Oil Pan gasket. The engine mount is attached to the oil pan so your right there. You need at least a bottle jack and wood to support the engine. I supported mine close to the edge of the tranny pan with wood and jack. It is enough to support it. You have to remove the fastener securing the tranny lines to the bell housing (It'* almost impossible to remove the dust shields without doing that)

As for the mount there is kind of a hidden stud you have to remove from the top of the bracket. It is a pain to have to pry and turn the bracket on removal and installation.

When dropping the pan you have to take the oil level sensor out otherwise the pan won't fall.

Oil Pan bolts = 120 to 125 INCH lbs (safer to stick with 120)
Mount (Bottom nut) = 40 FT lbs
All other mount bolts and studs = 30 FT lbs
Oil Pickup tube = 132 INCH lbs

Careful with the oil pan bolts I had one snap on me and had to use an easy out to get it back out. Took an additional 2 hours but I was able to save the threads :P Also clean your pickup tube out really well as a lot of carbon develops in it.
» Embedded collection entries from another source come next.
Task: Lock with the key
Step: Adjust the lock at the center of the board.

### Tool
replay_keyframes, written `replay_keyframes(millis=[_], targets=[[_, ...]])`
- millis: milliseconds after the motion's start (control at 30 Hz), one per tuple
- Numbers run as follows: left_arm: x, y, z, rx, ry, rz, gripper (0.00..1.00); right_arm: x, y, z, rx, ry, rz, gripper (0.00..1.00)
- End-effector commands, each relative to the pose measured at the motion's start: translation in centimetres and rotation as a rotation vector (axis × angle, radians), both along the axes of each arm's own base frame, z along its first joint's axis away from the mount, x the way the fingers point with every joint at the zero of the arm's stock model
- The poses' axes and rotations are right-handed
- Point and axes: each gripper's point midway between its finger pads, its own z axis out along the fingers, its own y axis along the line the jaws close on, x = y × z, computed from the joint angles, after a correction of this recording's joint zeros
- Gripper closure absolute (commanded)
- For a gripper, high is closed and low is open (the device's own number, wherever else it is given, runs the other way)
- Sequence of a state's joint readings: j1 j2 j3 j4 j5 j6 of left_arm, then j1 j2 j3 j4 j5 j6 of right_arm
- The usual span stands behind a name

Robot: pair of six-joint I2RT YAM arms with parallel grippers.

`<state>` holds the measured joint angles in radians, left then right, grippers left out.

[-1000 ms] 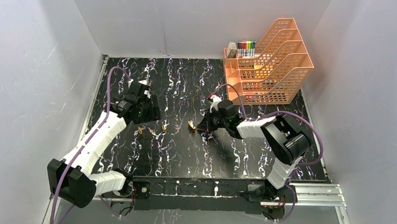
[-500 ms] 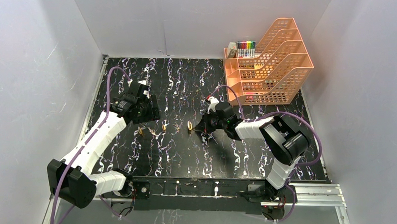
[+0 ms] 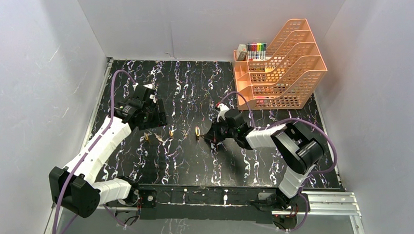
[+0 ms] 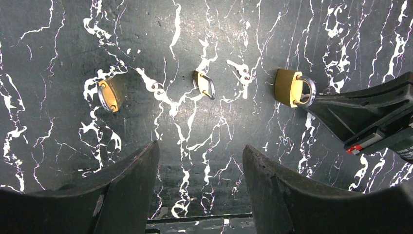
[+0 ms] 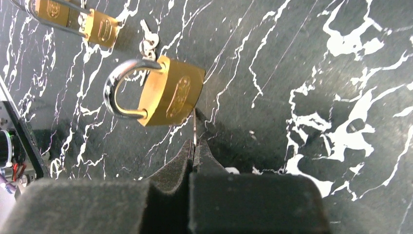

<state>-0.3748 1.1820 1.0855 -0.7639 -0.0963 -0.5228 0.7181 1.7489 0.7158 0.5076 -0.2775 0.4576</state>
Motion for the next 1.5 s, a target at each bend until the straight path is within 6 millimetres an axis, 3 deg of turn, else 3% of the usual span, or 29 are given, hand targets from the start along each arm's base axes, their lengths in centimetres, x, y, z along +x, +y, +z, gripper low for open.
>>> replay_keyframes(millis=[0,500,1467], targets=[[-0.8,0.4,-0.1,0.005,0.008,-0.009,0.38,-2.6,-0.8,-1.2,-0.041,0.055,0.02,1.0],[-0.9,0.6,0.3,0.007,0.003,-0.007,0.38,-3.0,1.1,0.1,-0.001,0.041,0.037,1.0],[-1.4,0.8,0.1,0.008,0.009,-0.009,0.38,-2.7,2.6,1.6,0.059,0.025,0.073,1.0]])
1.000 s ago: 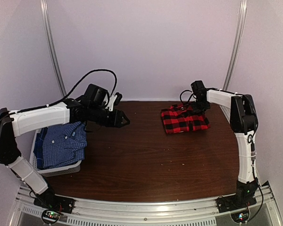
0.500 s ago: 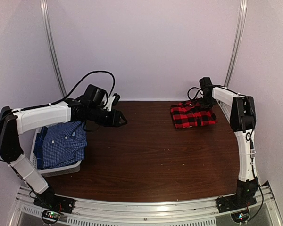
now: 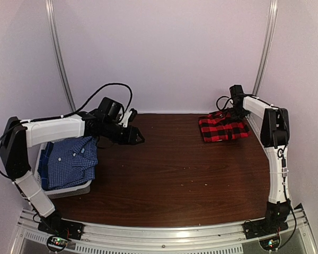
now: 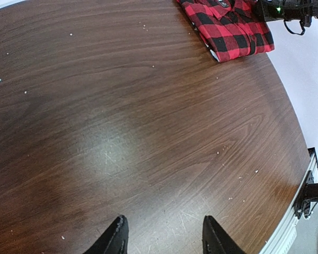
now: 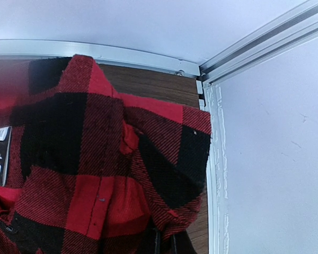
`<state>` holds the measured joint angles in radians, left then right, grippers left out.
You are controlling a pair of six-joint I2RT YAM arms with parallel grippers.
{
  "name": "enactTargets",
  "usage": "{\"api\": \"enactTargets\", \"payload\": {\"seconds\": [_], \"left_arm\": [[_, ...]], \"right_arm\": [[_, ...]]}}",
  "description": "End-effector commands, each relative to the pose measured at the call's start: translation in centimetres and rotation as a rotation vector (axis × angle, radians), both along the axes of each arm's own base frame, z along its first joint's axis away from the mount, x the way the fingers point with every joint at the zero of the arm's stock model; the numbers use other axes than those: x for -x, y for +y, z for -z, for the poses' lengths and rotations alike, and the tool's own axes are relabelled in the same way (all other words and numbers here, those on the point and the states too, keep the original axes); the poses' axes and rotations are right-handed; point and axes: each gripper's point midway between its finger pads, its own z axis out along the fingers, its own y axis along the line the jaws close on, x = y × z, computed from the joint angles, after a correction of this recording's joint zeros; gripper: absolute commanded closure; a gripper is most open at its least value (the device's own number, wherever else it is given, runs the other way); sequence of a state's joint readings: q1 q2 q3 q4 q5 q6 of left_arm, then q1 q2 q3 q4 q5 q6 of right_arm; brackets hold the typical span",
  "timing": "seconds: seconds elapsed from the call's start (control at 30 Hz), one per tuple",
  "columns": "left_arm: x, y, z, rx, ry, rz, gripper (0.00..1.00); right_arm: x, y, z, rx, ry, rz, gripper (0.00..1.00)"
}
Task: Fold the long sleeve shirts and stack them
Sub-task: Move the square-folded shirt to the center of the board, then reset both arms
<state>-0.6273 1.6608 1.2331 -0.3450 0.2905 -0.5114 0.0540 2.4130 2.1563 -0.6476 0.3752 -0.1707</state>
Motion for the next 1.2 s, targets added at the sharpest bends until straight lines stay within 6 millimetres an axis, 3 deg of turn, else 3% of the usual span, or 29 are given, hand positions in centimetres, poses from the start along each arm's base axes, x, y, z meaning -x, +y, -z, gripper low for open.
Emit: {"api": "enactTargets", "payload": {"seconds": [0.0,0.1,0.2,0.27,0.4,0.53,0.67,0.93,1.17], "left_arm": [[-1.5,-1.0,-1.9,0.044,-0.058,0.02,0.52],[-1.7,-1.1,-1.8,0.045,-0.057,0.019,0.52],[-1.7,-1.2,-1.6,0.045,-0.051,0.02,0.52],[-1.7,-1.3,-1.5,0.047,-0.048,0.022,0.52],[-1.8,-1.3,-1.6,0.048,-0.05,0.019,0.52],[-1.8,-1.3,-1.8,0.052,-0.058,0.016,0.52],[-1.9,-1.3,-2.0,0.059,-0.062,0.014,0.51],[-2.5,-1.2,-3.1,0.062,-0.098,-0.005,0.46],[-2.6,-0.6,-4.7,0.069,-0.146,-0.029,0.26]], "right_arm": [[-1.2,-1.4,-1.6,0.046,-0.052,0.023,1.0],[-1.3,-1.5,-1.5,0.046,-0.052,0.025,0.98],[-1.1,-1.6,-1.1,0.044,-0.041,0.027,0.91],[-1.0,-1.6,-1.2,0.043,-0.041,0.034,0.76],[-0.9,-1.8,-2.7,0.031,-0.066,0.06,0.36],[-0.5,-1.2,-4.7,-0.006,-0.105,0.08,0.14],[0.1,0.1,-6.4,-0.039,-0.133,0.084,0.01],[2.4,5.0,-9.3,-0.146,-0.196,0.049,0.0],[6.0,11.5,-11.2,-0.277,-0.262,-0.056,0.0]]}}
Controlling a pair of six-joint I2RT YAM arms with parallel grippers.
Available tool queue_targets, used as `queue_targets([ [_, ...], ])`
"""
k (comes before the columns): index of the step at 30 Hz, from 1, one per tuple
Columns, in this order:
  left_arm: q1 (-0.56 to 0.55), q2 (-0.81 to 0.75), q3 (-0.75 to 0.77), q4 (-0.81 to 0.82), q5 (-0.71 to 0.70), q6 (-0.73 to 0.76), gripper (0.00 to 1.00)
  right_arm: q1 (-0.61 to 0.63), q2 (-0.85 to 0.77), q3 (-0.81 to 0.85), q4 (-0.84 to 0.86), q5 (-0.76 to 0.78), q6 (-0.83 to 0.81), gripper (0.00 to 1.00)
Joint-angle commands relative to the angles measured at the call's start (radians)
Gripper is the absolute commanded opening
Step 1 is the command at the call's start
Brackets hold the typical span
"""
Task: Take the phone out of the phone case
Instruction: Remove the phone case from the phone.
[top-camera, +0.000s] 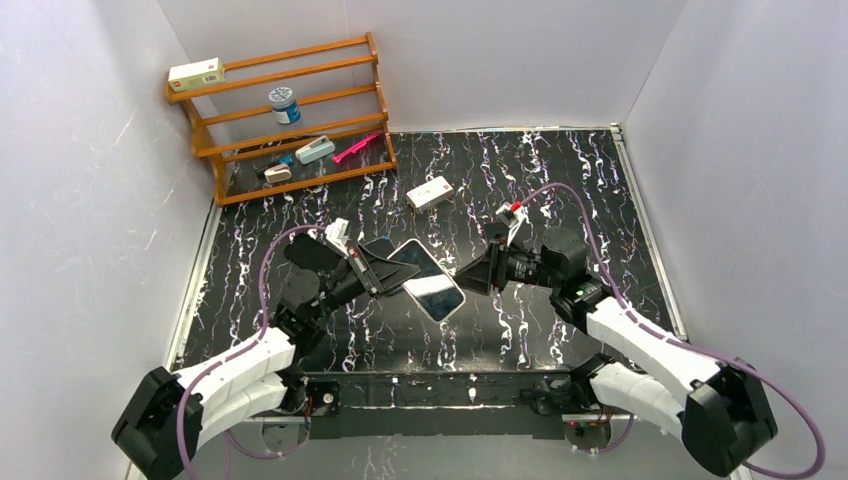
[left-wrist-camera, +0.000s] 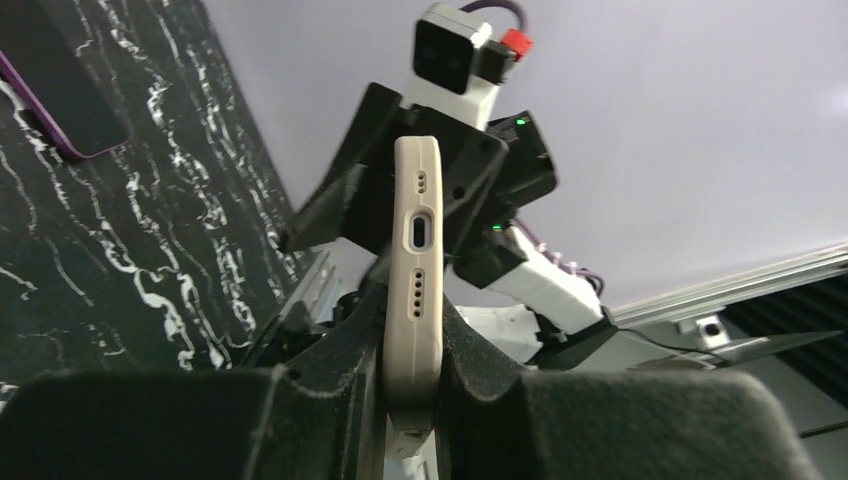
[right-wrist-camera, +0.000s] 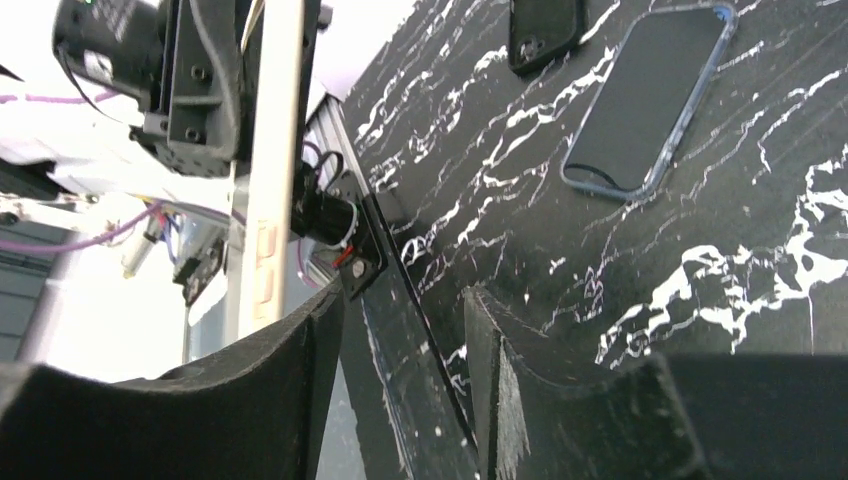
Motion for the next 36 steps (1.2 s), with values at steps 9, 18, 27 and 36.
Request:
queue_targets([
  [9,0.005,-0.028,0.351,-0.595,0.094,0.469,0.00,-0.003,-0.178,0.072,-0.339,-0.212,-0.194,0.58],
  [18,0.006,-0.010,0.368,-0.590,0.128,0.467,0.00,-0.003,-0.155,0.065,-0.257,-0.334,-0.202,0.58],
  [27,0.005,0.002,0.324,-0.385,0.227,0.329,0.00,-0.001,-0.097,0.059,-0.194,-0.383,-0.221,0.56],
  [36,0.005,-0.002,0.320,-0.368,0.246,0.314,0.00,0.003,-0.088,0.070,-0.119,-0.446,-0.200,0.49],
])
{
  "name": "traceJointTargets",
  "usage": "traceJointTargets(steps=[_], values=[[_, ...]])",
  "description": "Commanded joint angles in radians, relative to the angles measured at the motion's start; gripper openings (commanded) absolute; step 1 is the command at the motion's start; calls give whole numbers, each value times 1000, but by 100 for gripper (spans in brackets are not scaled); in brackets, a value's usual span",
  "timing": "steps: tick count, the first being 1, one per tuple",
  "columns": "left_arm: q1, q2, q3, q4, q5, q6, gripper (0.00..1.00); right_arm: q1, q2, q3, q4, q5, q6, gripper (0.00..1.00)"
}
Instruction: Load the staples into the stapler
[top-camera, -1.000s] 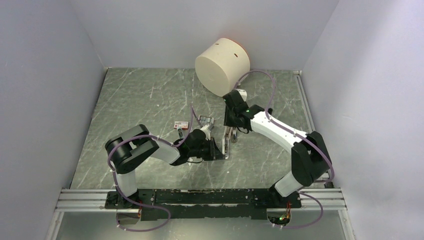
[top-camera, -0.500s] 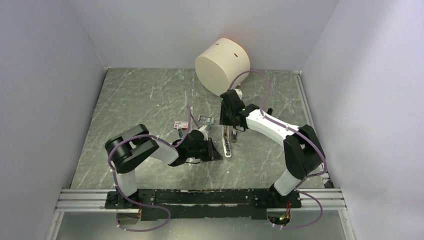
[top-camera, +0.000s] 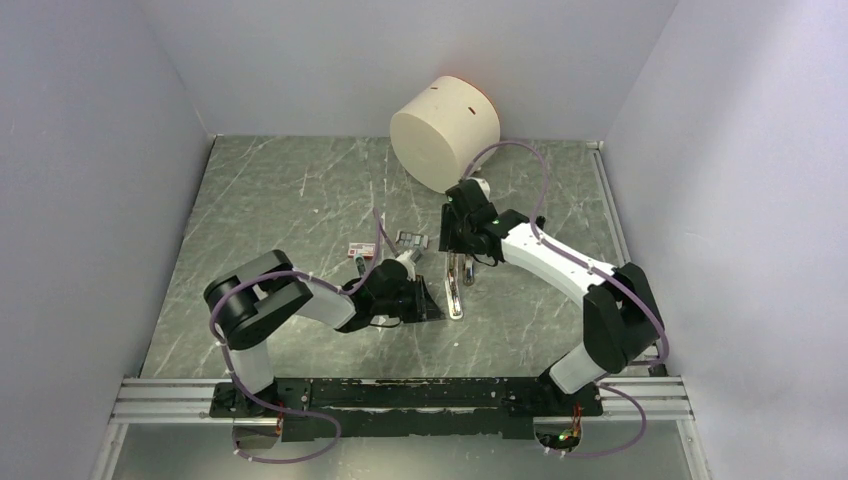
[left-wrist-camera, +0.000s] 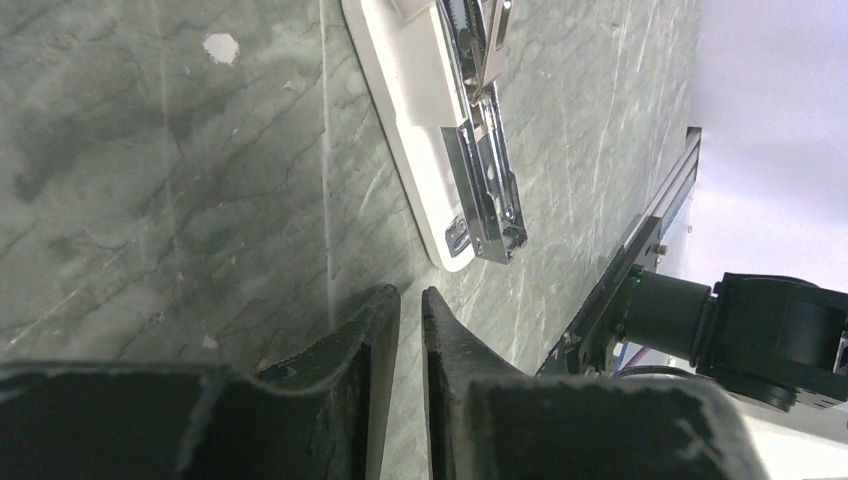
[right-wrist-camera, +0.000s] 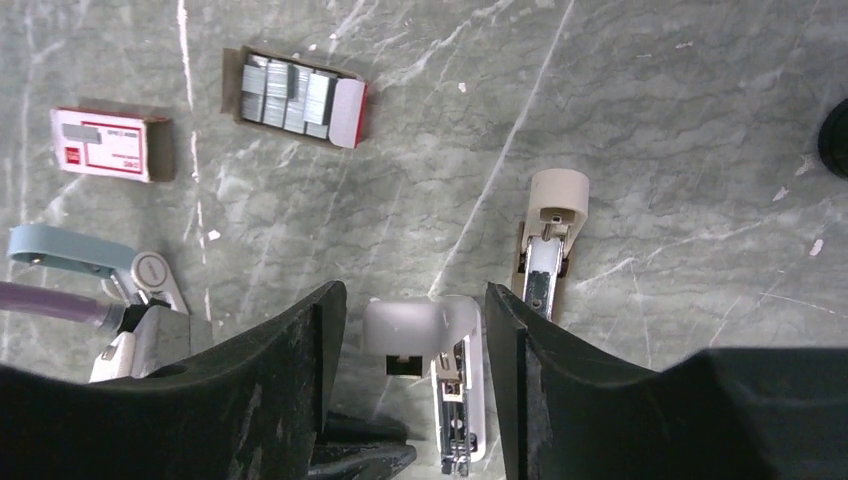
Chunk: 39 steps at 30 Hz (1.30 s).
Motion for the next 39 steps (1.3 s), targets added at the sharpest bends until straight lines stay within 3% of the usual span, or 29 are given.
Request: traceJointTargets(steps=[1, 15, 19, 25, 32, 39], values=[[5, -7, -41, -214, -98, 75, 25, 0, -71, -23, -10, -9, 0, 59], [-34, -418, 50, -516, -386, 227, 32, 29, -360, -320, 42, -29, 19, 69], [-34, -529, 83, -591, -479, 266, 40, 93, -318, -347, 43, 12, 33, 72], [-34, -653, 128, -698, -597, 315, 60, 174, -207, -320, 28, 76, 75, 72], [-30, -732, 156, -774, -692, 341, 69, 226, -121, -313, 33, 96, 147, 69], [-30, -767, 168, -802, -759, 347, 80, 237, -41, -298, 33, 121, 197, 59]])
Also DO NOT forget to put rtv bead at all 4 corners where the timing cover meets the block and the main cap meets the block on the other end.

As for the gasket you need this should be able to be crossed but here is the autozone part number OS30699R it should cross at rockauto because it is felpro'* part number not Autozones.


Now the LIM and UIM repair. You will need this kit MS98014T. Also it is not a bad idead to grab this UIM (dorman part number 615-180) since most of them warp. I bought one and have never regretted it. There is a big Oring for the PCV area and a smaller one you will miss down inside the housing. And there are 2 hidden bolts under the 2 puddles of oil you will find in the LIM. Don't be alarmed by the puddles in the LIM they are normal for this engine.

LIM bolts = 132 INCH lbs
UIM = 89 INCH lbs
Throttle Body = 89 INCH lbs
Thermostat housing bolts = 16 FT lbs

Also don't forget to use a bead of RTV at all 4 corners of the valley and threadlock all bolts.

For the thermostat housing gasket. There is not one that you need really as you will only find a seal around the thermostat and that is enough to keep it from leaking. But if you like to have peace of mind like me use the paper one that comes in the LIM gasket kit.

Lastly since the cooling system must be emptied then it is a good time to flush the system and only use Conventional Green Antifreeze from autozone. This kind worked fine for over 60 years you do not need DEATHCOOL as this is what caused the LIM gaskets to blow out. I am pretty sure after you see the pitting on the LIM from that crap you will want nothing but the green in there.

These jobs are not the hardest but are in a lot of ways tedious and require a fair amount of attention to get everything leak free. The most important thing is to clean a lot. The block and head can be wire wheeled with the normal steel wire wheels but the aluminum side has to be done either by hand or with a brass wire wheel.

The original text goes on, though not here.